Je lui ai toujours connu un grand respect pour l’idée d’indépendance du Québec en général et pour René Lévesque en particulier. Il éprouvait pour le fondateur du Parti québécois une admiration immense. Au point où il avait d’abord refusé de lire mon livre consacré à Pierre Bourgault de peur, disait-il, d’être obligé de moduler quelque peu ses impressions à l’égard de l’ancien premier ministre. Il avait néanmoins fini par lire ce livre, comme il lisait beaucoup d’autres choses, à commencer par des classiques qu’il ne cessait d’interroger.

René Lévesque lui-même estimait profondément cet écrivain hors du commun. Il disait à juste titre que Vadeboncoeur avait « jalonné son œuvre de ces trouvailles où la pensée se trouve soudain concentrée et éclatante comme le diamant ».

Le miroir à deux visages que représentent, dans l’histoire de la société québécoise, Pierre Elliott Trudeau et René Lévesque, Vadeboncœur a aussi su le traverser pour nous faire voir plus loin, conscient qu’il existe aussi de par le monde, pour l’avenir de l’homme, d’autres sujets de préoccupation qui méritent aussi le meilleur de nous-mêmes.

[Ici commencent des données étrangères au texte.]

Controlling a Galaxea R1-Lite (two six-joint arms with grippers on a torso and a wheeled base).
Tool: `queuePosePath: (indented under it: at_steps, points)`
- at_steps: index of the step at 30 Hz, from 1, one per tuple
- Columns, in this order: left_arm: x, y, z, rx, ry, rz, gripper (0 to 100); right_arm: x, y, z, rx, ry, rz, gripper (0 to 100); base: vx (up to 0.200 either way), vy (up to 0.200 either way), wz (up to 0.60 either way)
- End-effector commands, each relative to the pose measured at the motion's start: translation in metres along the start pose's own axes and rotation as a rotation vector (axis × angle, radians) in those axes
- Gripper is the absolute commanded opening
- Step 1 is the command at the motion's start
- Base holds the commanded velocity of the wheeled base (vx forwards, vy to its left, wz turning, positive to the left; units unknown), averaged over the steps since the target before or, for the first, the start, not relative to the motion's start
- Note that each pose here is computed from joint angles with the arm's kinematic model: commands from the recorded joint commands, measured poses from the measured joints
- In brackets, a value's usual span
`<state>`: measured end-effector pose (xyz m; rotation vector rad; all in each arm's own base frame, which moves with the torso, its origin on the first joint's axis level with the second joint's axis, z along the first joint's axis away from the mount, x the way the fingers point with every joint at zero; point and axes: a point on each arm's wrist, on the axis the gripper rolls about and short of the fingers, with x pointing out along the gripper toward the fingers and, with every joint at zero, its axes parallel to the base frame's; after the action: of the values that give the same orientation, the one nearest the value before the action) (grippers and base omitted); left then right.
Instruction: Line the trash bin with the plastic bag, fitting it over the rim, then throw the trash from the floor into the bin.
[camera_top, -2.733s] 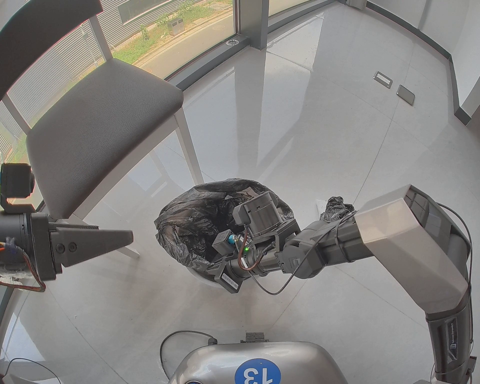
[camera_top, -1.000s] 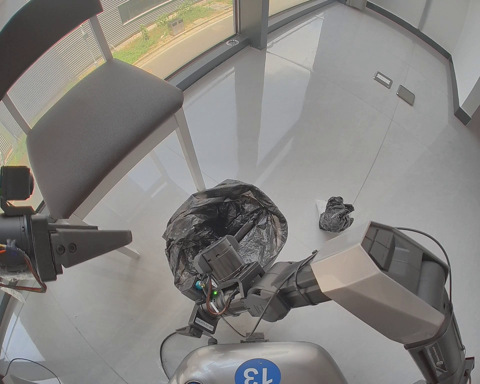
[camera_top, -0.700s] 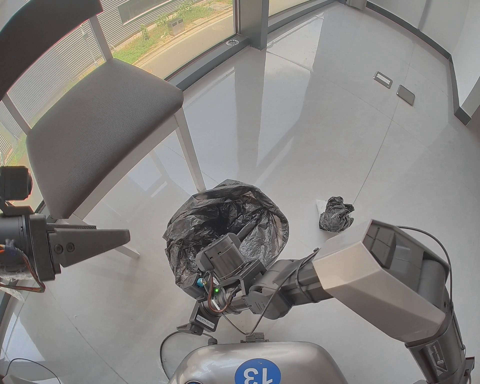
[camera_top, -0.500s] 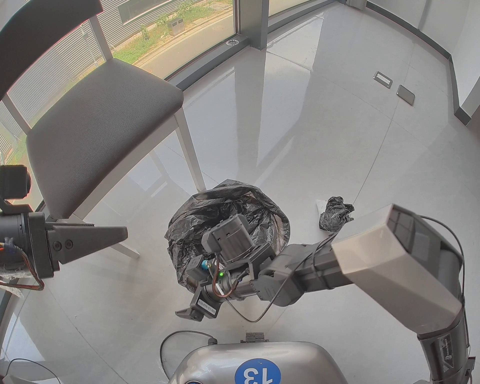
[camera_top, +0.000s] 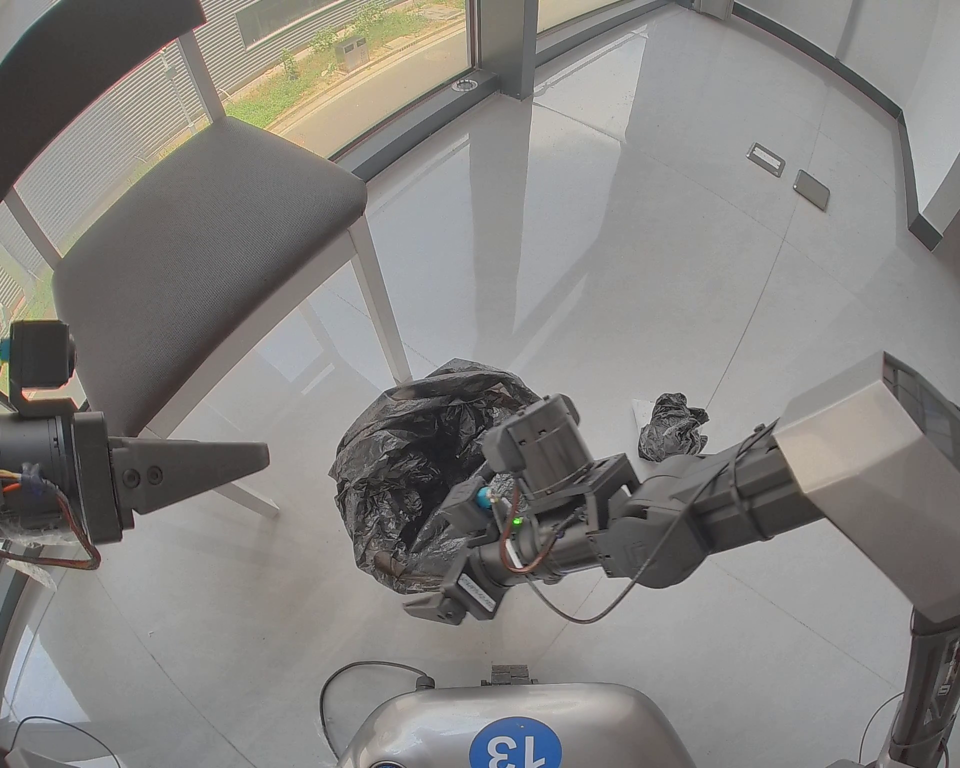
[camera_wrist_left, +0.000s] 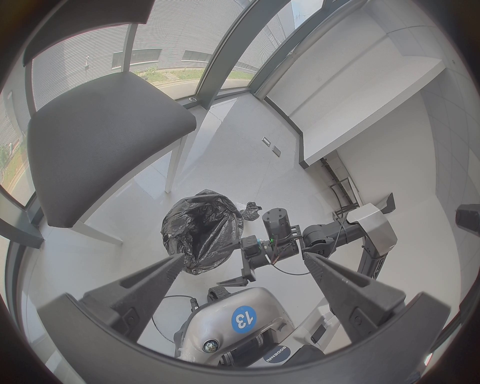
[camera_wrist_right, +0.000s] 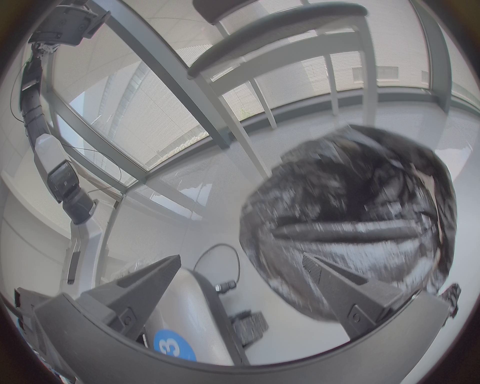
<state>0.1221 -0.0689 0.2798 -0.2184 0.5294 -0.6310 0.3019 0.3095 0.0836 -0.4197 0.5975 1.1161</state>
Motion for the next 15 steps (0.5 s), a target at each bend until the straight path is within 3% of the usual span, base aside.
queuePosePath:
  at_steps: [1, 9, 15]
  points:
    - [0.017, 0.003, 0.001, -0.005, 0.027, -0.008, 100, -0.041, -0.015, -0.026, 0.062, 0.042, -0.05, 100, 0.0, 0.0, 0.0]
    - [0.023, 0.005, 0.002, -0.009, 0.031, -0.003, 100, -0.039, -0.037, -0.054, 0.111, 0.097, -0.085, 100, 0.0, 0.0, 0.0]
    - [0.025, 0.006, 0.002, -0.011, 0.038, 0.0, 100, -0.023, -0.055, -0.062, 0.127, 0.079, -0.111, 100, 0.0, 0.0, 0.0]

Dans L’Inconvénient, un des imprimés auxquels Vadeboncœur offrait des textes ces dernières années, il se demandait tout récemment quel serait le sens du combat à livrer désormais. À sa question, Vadeboncoeur répond : « Depuis un siècle, les combats pour un avenir clair et maîtrisé sont précisément de ceux qui conduisent à un avenir aveugle et incontrôlable ». Un exemple ? Celui d’un monde voué tout entier, au nom de la mystique de l’argent, à une consommation de plus en plus grande dans une sorte de déni de la réalité et de l’humanité. « La croissance, vantée sur toutes les tribunes, est un cancer. Elle devait, croyait-on, assurer de mieux en mieux notre bien-être et la prospérité de tous. Au contraire, il s’avère qu’elle compte parmi les plus grands dangers. C’est une excroissance. »

Par-dessus sa tombe, les mots de cet homme continuent de m’animer. Même réduit en cendres, Pierre Vadeboncœur reste de feu.

Je l’ai beaucoup lu. Je l’ai écouté aussi. Il va de soi que je n’ai pas tout lu, ni tout écouté. Mais Pierre Vadeboncœur était vite devenu pour moi, à force de le lire et de l’entendre, un des rares hommes à qui j’ai songé et à qui je songe encore souvent à l’heure de la réflexion. Je me demande ce qu’il penserait de tel ou tel problème, lui qui avait un jugement si sûr, un véritable aplomb en toutes choses. Depuis des années, je le prends ainsi volontiers à témoin de ma propre vie. J’oserais même dire qu’il représente pour moi une sorte de maître, même si je n’ai, paradoxalement, jamais voulu en avoir.